> Exercise requirements
In the listing below, a line holding "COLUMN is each" and a line holding "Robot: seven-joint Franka" mark the range. Retype both exactly, with all lines between them.

> Information shown
_ _ _

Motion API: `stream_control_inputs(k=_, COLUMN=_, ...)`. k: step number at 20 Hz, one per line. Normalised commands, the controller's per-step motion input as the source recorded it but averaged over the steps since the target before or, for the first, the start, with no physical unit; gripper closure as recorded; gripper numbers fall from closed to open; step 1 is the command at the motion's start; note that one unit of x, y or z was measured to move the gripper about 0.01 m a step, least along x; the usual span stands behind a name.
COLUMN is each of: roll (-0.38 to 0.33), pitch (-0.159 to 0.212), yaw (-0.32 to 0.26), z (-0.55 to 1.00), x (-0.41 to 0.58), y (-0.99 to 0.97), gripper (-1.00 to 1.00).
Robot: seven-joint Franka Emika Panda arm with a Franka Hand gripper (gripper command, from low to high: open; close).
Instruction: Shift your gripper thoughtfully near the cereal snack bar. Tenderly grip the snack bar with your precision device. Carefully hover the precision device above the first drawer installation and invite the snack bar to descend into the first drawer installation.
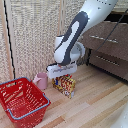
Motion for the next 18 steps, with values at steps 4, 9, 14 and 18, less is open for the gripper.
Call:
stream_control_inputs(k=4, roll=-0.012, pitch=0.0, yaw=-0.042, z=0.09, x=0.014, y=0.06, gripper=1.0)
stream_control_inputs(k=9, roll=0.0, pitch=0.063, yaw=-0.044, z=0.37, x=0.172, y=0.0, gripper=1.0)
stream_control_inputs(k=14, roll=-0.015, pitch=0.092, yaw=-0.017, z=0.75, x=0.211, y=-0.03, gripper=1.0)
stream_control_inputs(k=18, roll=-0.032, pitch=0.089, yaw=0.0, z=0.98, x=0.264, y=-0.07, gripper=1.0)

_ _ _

> Result for this exercise
COLUMN is each of: roll (-0.38 to 0.33), pitch (-0.159 to 0.212), yaw (-0.32 to 0.26), z (-0.55 to 1.00), x (-0.41 to 0.58), y (-0.99 to 0.97), gripper (-1.00 to 1.00).
Robot: seven-joint Franka Emika Panda arm with a Franka Hand gripper (gripper command, from low to high: open; close).

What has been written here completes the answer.